▸ Task directions: Please retype the listing below, matching every line exactly.

Start of Dataset extract

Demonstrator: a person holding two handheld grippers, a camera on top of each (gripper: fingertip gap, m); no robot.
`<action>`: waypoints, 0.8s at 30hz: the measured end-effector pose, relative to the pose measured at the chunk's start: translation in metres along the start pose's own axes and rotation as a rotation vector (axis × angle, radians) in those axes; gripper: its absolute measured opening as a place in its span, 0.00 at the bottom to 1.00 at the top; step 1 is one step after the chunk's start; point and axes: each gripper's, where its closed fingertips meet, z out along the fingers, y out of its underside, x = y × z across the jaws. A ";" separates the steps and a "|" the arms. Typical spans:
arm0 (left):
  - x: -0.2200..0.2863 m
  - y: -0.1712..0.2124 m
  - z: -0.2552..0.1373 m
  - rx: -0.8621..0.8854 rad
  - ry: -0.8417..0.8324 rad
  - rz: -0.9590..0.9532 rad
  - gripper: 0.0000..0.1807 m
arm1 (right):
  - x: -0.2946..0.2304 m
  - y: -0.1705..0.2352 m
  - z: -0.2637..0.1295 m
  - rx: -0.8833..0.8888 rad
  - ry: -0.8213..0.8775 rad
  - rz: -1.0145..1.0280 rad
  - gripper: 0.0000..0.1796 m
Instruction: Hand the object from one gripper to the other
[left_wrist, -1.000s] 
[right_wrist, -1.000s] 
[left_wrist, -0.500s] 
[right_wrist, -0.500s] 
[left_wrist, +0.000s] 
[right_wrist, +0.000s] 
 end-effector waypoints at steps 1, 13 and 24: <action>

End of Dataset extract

▸ Reply to the exercise:
Demonstrator: a person holding two handheld grippers, a camera on top of each (gripper: fingertip gap, m); no robot.
`<action>`: waypoints, 0.8s at 30hz: the measured end-effector pose, relative to the pose measured at the chunk's start: translation in metres along the start pose's own axes and rotation as a rotation vector (axis × angle, radians) in those axes; gripper: its absolute measured opening as a place in its span, 0.00 at the bottom to 1.00 at the top; step 1 is one step after the chunk's start; point and axes: each gripper's, where its closed fingertips meet, z out along the fingers, y out of its underside, x = y × z across the jaws. A ";" separates the steps and a "|" the arms. Typical spans:
arm0 (left):
  - x: -0.2200..0.2863 m
  - y: -0.1712..0.2124 m
  - z: -0.2552..0.1373 m
  - rx: -0.8621..0.8854 rad
  - ry: -0.8417..0.8324 rad
  - rz: -0.9590..0.9532 rad
  - gripper: 0.0000..0.1807 m
arm1 (right):
  - x: -0.2946..0.2304 m
  - y: -0.1705..0.2352 m
  - z: -0.2637..0.1295 m
  - rx: -0.8833..0.8888 rad
  - ry: -0.8213..0.8775 rad
  - rz: -1.0145..1.0280 rad
  - gripper: 0.0000..0.1796 m
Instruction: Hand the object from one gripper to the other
[left_wrist, -1.000s] 
[right_wrist, -1.000s] 
[left_wrist, -0.500s] 
[right_wrist, -0.500s] 
[left_wrist, +0.000s] 
[right_wrist, +0.000s] 
 end-effector waypoints at steps 1, 13 and 24: <action>

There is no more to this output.